Hi guys. I was hoping maybe someone can help me with my problem. My son gave me his old, custom build desktop (mine died suddenly), so i swap hard drives, hoping it would work fine. However, i wasnt even able to even get online because I am missing all driver, particulary the one for ethernet card which is build in to the mother bord. I went to MSI website from my laptop to download drivers but wasnt able to because they dont have a driver download section. Im not techie person, so I was hoping maybe some one could help me with that. Thanks in advance


----------



## bhahar84 (Jan 7, 2008)

Hi azl :wave:

Welcome to TSF :wave:

Just as an additional information for you, your *MSI MS-7025 VER:1* motherboard also called as *K8N Neo2 Platinum*. 

I have look into the driver link for this motherboard in MSI websites. This will be the link to the website driver page:

*K8N Neo2 Platinum Driver's Page*

Hopefully this helps you out :grin:


----------



## azl (Aug 18, 2009)

Hi bhahar84,

Thank you for your answer.

I downloaded all drivers, unzipped files, but may be I missed an important step, because I still can't get online.

Thanks in advance.
azl


----------



## bhahar84 (Jan 7, 2008)

Hi again azl :wave:

What exactly happened after you extracted the driver file? Did you already install the driver on your computer? 
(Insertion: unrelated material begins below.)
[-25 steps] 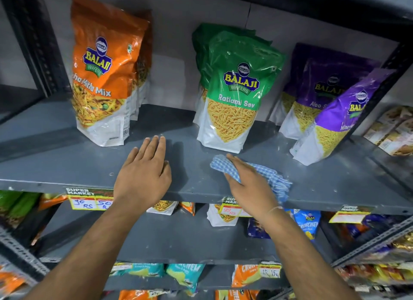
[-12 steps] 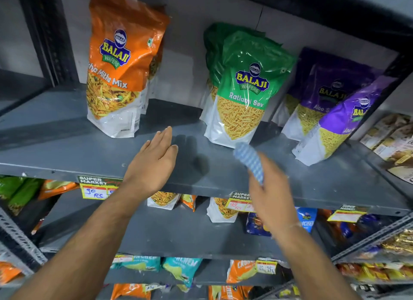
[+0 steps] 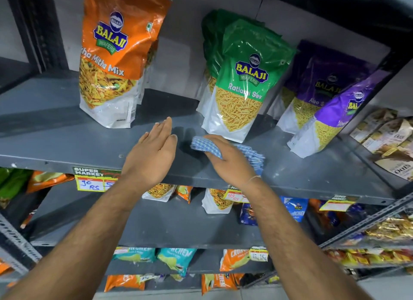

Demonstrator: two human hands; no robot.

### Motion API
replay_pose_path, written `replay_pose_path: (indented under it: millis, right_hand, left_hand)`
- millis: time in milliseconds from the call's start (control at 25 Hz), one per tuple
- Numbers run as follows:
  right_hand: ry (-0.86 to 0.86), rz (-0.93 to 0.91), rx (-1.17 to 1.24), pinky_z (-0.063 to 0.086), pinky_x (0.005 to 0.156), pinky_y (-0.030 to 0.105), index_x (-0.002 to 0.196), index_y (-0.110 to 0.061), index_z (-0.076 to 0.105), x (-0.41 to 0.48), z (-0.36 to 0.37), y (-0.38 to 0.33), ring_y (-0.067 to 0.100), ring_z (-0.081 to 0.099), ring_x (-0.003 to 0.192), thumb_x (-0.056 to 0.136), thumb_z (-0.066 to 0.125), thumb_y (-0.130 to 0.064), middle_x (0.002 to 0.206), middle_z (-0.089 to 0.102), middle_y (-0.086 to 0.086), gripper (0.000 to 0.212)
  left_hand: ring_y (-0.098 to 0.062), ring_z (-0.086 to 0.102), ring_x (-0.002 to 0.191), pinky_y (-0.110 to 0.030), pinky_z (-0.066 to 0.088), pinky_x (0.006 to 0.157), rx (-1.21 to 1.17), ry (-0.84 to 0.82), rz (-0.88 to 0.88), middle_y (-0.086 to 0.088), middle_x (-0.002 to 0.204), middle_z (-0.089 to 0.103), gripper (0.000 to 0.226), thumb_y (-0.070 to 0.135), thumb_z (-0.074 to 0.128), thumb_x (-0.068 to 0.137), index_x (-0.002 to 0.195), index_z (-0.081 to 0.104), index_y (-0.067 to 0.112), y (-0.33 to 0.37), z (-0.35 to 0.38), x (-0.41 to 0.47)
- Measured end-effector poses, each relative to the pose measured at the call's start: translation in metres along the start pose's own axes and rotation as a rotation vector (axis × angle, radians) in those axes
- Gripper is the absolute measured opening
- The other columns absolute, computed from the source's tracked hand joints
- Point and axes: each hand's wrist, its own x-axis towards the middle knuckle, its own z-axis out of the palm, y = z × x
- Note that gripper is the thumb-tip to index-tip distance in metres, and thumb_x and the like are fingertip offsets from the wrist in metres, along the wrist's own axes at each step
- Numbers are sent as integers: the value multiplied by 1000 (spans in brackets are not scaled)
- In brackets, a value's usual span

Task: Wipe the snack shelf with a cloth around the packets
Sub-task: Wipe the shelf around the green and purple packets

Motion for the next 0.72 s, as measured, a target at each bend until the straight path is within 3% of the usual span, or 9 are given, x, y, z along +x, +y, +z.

Can you try to post the Device Manager screenshot for better picture here.

_**You may access the Device Manager this way:
- Right click on the *My Computer*, choose *Properties*
- Click on *Hardware* tab on Properties windows
- Click on *Device Manager* button_


----------



## Riskyone101 (Oct 22, 2008)

Did you install the chipset driver first?

Chipset driver: NVIDIA nForce3 System Drivers?

You can go here for a newer one:
http://www.nvidia.com/object/nforce_winxp_15.16.html

Install this chipset driver and reboot the pc...and tada online again!


----------